_PROBLEM_
Print out the data below with every line intact.

_DATA_
******************************
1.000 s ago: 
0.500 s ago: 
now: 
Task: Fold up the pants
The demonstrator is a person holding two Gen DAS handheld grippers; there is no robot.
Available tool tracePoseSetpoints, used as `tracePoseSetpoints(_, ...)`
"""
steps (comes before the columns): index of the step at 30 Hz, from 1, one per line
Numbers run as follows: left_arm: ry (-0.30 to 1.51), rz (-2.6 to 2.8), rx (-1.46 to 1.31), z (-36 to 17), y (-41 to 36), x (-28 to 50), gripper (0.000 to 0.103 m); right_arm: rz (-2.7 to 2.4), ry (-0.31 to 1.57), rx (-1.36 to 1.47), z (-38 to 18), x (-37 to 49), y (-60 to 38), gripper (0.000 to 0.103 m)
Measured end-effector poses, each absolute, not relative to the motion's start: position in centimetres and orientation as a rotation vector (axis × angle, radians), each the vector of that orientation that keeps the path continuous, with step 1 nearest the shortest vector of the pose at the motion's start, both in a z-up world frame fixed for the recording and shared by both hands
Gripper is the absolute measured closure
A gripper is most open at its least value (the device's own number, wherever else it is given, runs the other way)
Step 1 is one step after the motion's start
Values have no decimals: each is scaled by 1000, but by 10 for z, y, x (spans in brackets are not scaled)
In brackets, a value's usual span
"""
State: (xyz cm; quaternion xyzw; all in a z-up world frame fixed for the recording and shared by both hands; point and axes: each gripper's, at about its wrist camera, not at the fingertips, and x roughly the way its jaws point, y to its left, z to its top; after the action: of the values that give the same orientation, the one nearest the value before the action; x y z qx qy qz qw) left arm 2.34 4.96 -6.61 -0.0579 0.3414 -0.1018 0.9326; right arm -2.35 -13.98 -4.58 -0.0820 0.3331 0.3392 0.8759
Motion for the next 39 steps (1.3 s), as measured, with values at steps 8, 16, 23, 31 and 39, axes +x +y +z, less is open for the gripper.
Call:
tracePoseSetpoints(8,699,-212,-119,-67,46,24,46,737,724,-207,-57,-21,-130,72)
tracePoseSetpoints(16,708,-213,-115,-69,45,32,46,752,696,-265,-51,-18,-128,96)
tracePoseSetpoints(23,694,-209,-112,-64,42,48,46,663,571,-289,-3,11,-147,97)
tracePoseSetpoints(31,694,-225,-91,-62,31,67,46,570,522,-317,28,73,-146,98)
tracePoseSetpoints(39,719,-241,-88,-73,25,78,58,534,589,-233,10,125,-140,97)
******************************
_RESPONSE AREA_
1.000 s ago: 
0.500 s ago: 
now: 
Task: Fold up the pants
The demonstrator is a person holding two Gen DAS handheld grippers; there is no robot.
Available tool tracePoseSetpoints, used as `tracePoseSetpoints(_, ...)`
"""
steps (comes before the columns): index of the step at 30 Hz, from 1, one per line
Numbers run as follows: left_arm: ry (-0.30 to 1.51), rz (-2.6 to 2.8), rx (-1.46 to 1.31), z (-36 to 17), y (-41 to 36), x (-28 to 50), gripper (0.000 to 0.103 m); right_arm: rz (-2.7 to 2.4), ry (-0.31 to 1.57), rx (-1.36 to 1.47), z (-38 to 18), x (-37 to 49), y (-60 to 38), gripper (0.000 to 0.103 m)
Measured end-effector poses, each absolute, not relative to the motion's start: position in centimetres and orientation as a rotation vector (axis × angle, radians), each the vector of that orientation that keeps the path continuous, with step 1 nearest the shortest vector of the pose at the motion's start, both in a z-up world frame fixed for the recording and shared by both hands
Gripper is the absolute measured closure
A gripper is most open at its least value (the device's own number, wherever else it is given, runs the other way)
Step 1 is one step after the motion's start
Values have no decimals: each is scaled by 1000, but by 10 for z, y, x (spans in brackets are not scaled)
In brackets, a value's usual span
"""
State: (xyz cm; quaternion xyzw; all in a z-up world frame fixed for the recording and shared by both hands; point and axes: each gripper's, at about its wrist camera, not at the fingertips, and x roughly the way its jaws point, y to its left, z to its top; after the action: of the values that give the same orientation, the one nearest the value before the action; x y z qx qy qz qw) left arm 2.34 4.96 -6.61 -0.0579 0.3414 -0.1018 0.9326; right arm -2.35 -13.98 -4.58 -0.0820 0.3331 0.3392 0.8759
Motion for the next 39 steps (1.3 s), as measured, with values at steps 8, 16, 23, 31 and 39, axes +x +y +z, less is open for the gripper.
Call:
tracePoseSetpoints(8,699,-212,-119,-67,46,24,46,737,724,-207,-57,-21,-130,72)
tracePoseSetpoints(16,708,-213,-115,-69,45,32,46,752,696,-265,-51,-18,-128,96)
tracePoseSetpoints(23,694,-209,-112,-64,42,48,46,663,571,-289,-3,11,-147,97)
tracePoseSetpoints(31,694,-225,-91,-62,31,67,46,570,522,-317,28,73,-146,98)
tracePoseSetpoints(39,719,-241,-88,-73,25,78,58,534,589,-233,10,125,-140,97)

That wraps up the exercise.